## Brief
Sift the material for lines containing "between", and return them.

## Input for this task
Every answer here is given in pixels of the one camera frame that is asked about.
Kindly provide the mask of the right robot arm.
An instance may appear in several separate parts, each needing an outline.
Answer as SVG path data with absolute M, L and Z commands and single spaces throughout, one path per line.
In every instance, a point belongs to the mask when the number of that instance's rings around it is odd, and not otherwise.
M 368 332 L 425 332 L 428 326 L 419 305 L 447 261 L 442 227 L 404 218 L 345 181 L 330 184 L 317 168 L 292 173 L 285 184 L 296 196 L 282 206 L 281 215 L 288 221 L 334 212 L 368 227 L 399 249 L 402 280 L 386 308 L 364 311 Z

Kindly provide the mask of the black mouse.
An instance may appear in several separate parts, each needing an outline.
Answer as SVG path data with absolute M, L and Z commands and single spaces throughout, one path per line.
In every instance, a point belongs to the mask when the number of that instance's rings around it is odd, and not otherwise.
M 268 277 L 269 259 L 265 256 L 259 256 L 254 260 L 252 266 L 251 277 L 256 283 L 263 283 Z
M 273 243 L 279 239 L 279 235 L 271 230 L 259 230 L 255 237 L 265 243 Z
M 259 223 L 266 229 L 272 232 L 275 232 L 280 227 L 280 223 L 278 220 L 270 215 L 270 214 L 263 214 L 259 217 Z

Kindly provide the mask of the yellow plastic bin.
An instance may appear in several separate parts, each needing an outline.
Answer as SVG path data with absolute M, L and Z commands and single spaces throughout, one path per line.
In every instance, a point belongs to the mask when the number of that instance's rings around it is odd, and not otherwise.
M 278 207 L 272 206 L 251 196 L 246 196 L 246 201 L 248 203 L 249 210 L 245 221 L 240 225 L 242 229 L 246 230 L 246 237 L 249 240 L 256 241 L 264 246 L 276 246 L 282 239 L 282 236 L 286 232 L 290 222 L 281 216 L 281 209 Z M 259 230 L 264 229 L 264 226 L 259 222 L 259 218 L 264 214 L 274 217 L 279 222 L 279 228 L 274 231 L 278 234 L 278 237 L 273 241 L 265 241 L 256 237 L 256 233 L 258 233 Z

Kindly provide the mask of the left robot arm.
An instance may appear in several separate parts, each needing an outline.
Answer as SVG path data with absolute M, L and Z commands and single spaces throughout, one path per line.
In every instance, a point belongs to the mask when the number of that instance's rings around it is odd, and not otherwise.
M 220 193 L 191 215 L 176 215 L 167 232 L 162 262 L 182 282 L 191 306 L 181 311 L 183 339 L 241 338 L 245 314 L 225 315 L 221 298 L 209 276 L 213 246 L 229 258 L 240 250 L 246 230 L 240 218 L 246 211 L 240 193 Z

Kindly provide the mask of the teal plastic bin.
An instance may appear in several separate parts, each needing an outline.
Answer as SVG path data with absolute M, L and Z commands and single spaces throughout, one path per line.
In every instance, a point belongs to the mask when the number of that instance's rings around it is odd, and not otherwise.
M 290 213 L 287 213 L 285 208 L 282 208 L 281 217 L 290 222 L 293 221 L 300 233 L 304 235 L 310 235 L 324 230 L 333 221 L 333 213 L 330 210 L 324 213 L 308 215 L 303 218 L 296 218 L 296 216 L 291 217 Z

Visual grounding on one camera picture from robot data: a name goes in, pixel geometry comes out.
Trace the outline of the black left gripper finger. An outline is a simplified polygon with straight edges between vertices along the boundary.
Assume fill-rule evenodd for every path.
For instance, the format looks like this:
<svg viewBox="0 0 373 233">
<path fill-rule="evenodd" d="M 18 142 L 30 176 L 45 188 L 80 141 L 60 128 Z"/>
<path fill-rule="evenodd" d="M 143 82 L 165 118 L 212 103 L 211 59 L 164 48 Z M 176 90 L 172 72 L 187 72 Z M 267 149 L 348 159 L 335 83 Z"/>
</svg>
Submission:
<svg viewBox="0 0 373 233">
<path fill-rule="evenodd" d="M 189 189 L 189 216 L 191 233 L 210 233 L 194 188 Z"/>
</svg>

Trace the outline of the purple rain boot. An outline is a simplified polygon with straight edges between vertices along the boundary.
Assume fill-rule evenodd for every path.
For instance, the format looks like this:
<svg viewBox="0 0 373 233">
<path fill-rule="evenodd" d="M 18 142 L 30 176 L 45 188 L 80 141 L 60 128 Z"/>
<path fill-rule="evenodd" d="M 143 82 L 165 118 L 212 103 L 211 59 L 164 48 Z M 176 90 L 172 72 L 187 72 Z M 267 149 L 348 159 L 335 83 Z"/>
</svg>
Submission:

## Result of the exercise
Trace the outline of the black left gripper finger. An outline is a simplified polygon with straight edges between vertices along the boundary.
Trace the outline of the purple rain boot. An outline is a simplified polygon with straight edges between vertices along the boundary.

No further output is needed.